映画 キリン POINT OF NO RETURN!

昔のバイク仲間と仕事帰りに池袋に立ち寄って、映画 『キリン』のレイトショーを観てきた。

先日エントリーしたが、東本昌平氏のキリンは、偶然立ち読みしたMr.Bike BG誌での連載を見て以来のファンだ。絵が雑な回もあったが、大友克洋氏のアシスタントをされていただけあって絵が巧かったし、モーターサイクルの描写がそれまでの漫画と異なりリアルで惹きつけられたものである。
バリ伝はアニメのみ頭文字Dも海外で実写映画化されたし、キリンのような反社会的な暴走にカタルシスを追求する劇画の実写化は、自粛カルチャーの邦画業界では無理だと思っていたが、大鶴義丹監督が映画化してくれた。

実は、大鶴義丹氏の映画は一度も見た事が無かったが、NHKの「わたしが子どもだったころ」に出演されたのを視た事があり、彼の刺激的な少年時代のエピソードや両親の話が興味深く、その名前は覚えていた。本作は初めて視る彼が撮った映画となる。

映画の感想は、キリンの世界観が東本昌平氏の原作に近い形で映像化されており大変面白かった。
しかし、本作は原作を見た人だけお勧めする。


所詮、キリンの粗筋は「ナルシストのバツイチ中年ライダーが、東名高速にて刀でポルシェと無謀なバトルを繰り広げた挙句、事故ってしまうが、何故かリア充する。」であり、原作を知らない人が映画キリンを観ても奇妙で滑稽な失笑ストーリーにしか映らないだろう。
でも原作を読みキリンの世界観にハマった人には、満足する作品だったのではないかと思う。
キャスティングはよかった。

キリン、チョースケはイメージ以上でなかなかよかった。トモミ、モヒがちょっと違和感あったかもしれない。ポルシェ乗りのハシモトは小太り中年のイメージだったのに、少し痩せた役者だったけど、ユーフォリアっぽいキャラでなかなかよいと思った。

大鶴氏の脚本はなかなか上手かった。
毎週ネームを考える週刊連載劇画と異なり、予め初めから結末まで見通して練り上げる映画脚本の方が完成度は高くなると思うが、巧くまとめていたと思う。特に、チョースケが赤刀を入手する流れとか原作よりもよかった。
しかし、R246 〜東名道中でのバトル(FZR400RライダーやZ乗り、白バイとの絡み)が割愛されていたのは少し残念だった。
また、モーターサイクルの映像は素晴らしかった。

夜の首都高を流すシーンだとか、バイクやクルマが好きな監督だから撮れる映像なのかもしれない。モーターサイクリスト誌でテストライダーをされていた宮崎敬一郎氏の華麗なライディングフォームも美しかった。
しかし、クラッシュ・シーンでエフェクトが足りなく、原作の迫力が伝えられなかったのではないかと思う。

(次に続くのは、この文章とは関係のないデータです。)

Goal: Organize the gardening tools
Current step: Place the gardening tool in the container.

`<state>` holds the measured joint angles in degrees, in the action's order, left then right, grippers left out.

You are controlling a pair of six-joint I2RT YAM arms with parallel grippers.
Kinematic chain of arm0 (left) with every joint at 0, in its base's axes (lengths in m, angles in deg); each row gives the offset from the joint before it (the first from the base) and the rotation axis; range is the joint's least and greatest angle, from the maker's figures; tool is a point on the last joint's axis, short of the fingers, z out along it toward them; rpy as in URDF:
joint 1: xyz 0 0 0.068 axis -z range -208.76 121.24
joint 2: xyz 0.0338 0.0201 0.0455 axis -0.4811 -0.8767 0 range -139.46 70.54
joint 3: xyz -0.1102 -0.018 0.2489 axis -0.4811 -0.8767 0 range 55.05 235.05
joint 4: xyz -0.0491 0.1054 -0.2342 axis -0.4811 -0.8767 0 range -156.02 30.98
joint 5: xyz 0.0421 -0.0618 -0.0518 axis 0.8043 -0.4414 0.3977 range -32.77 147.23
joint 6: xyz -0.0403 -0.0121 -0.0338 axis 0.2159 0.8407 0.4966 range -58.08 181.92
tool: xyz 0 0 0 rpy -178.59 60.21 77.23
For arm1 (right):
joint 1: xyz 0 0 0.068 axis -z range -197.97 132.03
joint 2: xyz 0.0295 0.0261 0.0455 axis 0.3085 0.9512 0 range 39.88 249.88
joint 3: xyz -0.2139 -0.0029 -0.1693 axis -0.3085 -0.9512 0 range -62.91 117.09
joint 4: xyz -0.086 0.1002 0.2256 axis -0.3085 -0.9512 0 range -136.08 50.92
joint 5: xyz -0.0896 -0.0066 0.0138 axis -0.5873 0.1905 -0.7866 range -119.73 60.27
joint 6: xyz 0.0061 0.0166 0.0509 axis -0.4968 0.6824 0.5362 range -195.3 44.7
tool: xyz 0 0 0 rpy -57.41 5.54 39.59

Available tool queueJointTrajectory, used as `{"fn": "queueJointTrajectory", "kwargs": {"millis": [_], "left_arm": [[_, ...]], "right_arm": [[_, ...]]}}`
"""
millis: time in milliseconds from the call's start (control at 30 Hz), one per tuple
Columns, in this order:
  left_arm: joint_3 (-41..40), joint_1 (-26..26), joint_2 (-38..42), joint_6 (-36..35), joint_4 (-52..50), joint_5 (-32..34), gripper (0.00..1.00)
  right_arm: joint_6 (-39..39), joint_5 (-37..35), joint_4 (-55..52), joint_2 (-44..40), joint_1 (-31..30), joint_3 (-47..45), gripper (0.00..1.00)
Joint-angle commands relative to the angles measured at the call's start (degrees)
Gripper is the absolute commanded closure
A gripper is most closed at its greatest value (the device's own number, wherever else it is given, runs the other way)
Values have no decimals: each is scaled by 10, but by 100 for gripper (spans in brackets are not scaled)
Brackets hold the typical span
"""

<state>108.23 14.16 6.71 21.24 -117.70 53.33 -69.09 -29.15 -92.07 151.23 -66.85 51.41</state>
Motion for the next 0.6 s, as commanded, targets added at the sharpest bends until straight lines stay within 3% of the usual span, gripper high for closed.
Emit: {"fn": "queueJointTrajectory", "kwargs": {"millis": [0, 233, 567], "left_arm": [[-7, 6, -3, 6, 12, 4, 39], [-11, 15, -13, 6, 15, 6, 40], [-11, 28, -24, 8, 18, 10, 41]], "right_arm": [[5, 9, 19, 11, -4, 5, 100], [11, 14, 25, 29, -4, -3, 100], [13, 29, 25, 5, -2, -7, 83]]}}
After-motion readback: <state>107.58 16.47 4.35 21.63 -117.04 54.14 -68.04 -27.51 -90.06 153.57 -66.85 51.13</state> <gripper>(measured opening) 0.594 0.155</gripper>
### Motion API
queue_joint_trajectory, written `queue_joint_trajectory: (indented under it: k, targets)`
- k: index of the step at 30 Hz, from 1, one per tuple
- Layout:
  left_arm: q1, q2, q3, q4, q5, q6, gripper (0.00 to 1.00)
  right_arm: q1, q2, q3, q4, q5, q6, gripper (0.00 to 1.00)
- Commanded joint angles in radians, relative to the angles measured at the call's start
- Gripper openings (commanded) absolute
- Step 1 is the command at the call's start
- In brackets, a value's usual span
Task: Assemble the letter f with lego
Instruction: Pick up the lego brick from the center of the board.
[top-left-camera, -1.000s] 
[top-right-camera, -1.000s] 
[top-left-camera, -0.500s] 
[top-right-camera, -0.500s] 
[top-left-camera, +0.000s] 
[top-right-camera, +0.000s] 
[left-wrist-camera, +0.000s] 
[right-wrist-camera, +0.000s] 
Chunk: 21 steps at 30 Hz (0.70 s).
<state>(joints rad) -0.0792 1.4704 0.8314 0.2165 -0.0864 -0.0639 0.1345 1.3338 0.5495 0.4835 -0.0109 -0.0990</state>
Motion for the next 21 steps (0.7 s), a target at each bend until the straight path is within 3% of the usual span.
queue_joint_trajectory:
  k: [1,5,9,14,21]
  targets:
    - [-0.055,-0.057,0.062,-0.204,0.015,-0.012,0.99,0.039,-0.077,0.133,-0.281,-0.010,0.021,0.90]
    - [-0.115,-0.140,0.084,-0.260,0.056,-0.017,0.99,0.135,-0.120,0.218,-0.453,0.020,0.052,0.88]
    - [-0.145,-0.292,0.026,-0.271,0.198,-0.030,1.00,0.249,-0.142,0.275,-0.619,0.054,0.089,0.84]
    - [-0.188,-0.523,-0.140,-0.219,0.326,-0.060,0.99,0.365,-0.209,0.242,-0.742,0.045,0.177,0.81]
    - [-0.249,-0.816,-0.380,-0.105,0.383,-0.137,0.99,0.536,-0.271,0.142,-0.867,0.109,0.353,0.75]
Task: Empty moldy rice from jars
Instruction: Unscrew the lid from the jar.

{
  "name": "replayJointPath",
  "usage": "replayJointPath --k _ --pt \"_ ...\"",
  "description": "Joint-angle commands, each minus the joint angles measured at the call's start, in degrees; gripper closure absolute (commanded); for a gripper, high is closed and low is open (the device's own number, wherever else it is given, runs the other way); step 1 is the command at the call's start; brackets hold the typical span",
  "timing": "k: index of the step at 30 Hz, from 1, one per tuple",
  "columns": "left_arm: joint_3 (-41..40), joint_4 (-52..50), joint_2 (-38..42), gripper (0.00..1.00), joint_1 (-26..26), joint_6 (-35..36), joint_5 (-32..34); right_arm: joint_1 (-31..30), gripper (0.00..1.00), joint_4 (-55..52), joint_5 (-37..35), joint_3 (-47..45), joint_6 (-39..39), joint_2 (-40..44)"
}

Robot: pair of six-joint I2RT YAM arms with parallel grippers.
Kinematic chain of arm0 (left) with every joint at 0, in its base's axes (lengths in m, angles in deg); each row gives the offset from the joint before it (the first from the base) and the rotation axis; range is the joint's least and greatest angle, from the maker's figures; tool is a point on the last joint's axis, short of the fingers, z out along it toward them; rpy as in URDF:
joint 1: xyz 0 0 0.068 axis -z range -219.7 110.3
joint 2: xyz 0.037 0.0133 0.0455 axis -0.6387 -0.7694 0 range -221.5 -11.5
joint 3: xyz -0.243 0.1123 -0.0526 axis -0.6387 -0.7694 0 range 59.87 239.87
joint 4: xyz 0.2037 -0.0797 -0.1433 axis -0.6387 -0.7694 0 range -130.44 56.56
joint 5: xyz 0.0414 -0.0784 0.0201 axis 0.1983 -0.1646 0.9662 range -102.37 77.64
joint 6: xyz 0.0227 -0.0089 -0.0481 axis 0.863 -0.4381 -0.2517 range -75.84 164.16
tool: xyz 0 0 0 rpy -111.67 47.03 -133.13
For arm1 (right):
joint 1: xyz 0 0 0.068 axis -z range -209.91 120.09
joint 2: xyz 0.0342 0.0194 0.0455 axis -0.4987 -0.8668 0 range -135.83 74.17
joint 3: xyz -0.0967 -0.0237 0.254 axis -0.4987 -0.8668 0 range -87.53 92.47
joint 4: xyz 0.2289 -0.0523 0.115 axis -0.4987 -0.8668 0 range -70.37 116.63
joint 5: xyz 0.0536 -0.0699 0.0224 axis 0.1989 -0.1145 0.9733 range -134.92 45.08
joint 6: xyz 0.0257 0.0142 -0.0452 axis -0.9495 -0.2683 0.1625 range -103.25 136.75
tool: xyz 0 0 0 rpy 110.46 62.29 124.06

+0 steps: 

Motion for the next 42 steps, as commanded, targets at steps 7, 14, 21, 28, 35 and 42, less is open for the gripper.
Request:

・箱根ターンパイク:チョースケNinjaのクラッシュが、スリップダウン気味で迫力減。
空中を舞うシーンをアップ&スローで撮ると、よかったかも。

・東名バトル:走行中にハシモトがモヒの腕を掴むシーンでモヒの吃驚と恐怖が伝
わらなかった。

・東名バトル:モヒCB1100Rのヘッドカバーからオイルを吹くシーンで、白煙等の
エフェクト追加があるとよかった。

・東名バトル:キリンのクラッシュシーン。
これも空中を舞うシーンのアップのカットがあるとよかったかも。

キリンファンとしては、ぜひ完全版というのもやってほしいですね。
あっBDソフト出たら買って、もう一度よく観たいです。